Am Mittwoch dem 17 Mail ist der internationale Tag gegen Homophobie. Und bereits heute hat Flensburg in diesem Rahmen einmal mehr unter Beweis gestellt, wie bunt es tickt und diese Vielfalt auch im Straßenbild sichtbar gemacht.

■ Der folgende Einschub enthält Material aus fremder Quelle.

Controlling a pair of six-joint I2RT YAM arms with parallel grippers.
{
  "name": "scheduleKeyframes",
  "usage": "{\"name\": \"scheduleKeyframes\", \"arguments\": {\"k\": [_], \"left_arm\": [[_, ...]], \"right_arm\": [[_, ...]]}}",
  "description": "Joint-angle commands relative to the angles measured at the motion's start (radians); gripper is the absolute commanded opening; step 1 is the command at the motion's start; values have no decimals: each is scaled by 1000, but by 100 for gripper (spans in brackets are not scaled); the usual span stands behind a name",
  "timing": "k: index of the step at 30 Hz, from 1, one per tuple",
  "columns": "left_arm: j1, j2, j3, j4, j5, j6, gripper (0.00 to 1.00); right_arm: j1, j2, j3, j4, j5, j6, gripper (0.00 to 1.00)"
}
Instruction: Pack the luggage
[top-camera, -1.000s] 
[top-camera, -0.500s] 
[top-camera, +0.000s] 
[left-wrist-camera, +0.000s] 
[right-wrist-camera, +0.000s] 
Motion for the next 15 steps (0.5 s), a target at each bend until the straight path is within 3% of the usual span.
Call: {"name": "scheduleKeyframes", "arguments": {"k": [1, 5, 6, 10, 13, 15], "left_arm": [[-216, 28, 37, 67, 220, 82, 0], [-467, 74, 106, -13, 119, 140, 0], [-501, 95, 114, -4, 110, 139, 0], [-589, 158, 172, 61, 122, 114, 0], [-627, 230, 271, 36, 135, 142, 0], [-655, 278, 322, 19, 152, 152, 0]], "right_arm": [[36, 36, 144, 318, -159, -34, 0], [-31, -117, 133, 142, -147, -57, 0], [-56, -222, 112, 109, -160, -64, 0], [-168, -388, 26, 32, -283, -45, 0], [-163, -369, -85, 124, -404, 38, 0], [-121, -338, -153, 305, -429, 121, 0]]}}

Als erste Stadt in Schleswig-Holstein hat Flensburg eine Ausnahmegenehmigung des Landesverkehrsministeriums erwirkt und hat dauerhaft zwei gleichgeschlechtliche Ampelpärchen am Übergang der Fußgängerzone über die Rathausstrasse installiert.







Über den Sinn und Zweck dieser Aktion wurde bereits im Vorfeld heiss diskutiert. Flensburgs Oberbürgermeisterin Simone Lange äusserte sich auf Facebook wie folgt:

Wussten Sie, dass sich deutschlandweit die Straftaten mit homophobem Hintergrund in den letzten 10 Jahren vervierfacht haben? … dass gerade im letzten Jahr die Straftaten gegen Homosexuelle um 15 Prozent angestiegen sind?

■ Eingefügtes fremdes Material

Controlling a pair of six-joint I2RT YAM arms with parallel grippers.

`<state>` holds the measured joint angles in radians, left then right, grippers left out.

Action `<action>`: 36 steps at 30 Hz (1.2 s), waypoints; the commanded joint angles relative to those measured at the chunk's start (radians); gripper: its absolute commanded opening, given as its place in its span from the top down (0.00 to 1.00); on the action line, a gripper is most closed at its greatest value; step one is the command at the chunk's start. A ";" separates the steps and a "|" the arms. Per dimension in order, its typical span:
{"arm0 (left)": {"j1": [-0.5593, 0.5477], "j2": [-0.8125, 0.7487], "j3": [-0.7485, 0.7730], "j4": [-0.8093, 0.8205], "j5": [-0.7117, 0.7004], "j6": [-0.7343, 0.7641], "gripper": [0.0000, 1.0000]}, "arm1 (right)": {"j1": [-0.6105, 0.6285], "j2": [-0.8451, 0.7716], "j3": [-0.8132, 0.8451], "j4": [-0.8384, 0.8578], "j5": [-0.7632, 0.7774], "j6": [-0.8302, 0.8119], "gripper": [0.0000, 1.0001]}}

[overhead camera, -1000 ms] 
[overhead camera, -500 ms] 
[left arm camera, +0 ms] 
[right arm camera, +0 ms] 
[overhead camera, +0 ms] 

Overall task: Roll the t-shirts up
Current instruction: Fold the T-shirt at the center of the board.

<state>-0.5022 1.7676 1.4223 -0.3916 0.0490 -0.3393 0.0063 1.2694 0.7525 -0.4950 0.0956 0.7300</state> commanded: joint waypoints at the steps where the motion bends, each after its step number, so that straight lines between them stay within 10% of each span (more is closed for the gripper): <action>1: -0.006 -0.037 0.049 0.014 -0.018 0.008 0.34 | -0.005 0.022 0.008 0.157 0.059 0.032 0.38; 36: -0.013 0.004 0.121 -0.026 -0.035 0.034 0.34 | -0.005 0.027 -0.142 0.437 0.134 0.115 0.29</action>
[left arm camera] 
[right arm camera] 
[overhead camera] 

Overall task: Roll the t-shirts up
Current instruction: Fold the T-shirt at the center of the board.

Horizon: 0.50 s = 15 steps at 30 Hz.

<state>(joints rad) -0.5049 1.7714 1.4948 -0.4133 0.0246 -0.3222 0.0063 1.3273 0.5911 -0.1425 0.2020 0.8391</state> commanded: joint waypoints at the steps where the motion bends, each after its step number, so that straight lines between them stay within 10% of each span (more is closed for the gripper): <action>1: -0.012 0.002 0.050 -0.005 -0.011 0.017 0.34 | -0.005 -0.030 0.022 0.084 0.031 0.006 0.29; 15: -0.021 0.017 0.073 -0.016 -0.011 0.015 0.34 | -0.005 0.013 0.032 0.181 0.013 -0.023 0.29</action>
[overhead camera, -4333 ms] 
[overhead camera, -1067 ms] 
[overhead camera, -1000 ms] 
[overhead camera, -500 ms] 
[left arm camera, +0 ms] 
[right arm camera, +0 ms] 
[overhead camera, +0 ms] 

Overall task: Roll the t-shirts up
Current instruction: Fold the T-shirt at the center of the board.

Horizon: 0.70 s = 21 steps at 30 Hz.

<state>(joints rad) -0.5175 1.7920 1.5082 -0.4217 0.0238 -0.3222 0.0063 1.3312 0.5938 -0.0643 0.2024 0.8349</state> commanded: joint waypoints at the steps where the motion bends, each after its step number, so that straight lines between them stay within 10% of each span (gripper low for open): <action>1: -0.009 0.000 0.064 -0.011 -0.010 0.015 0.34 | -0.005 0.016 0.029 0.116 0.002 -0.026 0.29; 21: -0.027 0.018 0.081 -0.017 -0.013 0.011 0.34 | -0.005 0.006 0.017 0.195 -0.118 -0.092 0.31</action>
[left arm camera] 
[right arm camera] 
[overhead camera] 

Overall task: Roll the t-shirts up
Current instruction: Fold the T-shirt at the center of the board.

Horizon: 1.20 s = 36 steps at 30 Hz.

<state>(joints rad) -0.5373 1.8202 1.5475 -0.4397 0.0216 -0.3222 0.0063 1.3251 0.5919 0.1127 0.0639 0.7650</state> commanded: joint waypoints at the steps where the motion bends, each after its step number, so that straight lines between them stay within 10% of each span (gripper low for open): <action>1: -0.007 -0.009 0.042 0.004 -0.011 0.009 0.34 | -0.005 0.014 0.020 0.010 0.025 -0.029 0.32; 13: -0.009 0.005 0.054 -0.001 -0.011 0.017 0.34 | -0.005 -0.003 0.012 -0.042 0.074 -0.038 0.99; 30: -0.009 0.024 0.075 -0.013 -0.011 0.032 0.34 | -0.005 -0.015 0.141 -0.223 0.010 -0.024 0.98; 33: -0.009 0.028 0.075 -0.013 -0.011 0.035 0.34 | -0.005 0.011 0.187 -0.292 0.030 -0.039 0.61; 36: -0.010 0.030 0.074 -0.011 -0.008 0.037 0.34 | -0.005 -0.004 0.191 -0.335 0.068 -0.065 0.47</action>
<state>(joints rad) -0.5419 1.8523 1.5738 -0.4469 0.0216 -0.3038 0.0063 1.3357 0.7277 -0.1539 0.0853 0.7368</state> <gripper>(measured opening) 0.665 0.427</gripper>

Ich finde, da steht es einer Stadt wie Flensburg, die Wert darauf legt, Vielfalt zu leben, gut zu Gesicht, darauf auch mal aufmerksam zu machen. Und über die Ampeln auf das Thema aufmerksam zu machen ist vielleicht kein konventioneller Weg, aber einer der tatsächlich Aufmerksamkeit erregt.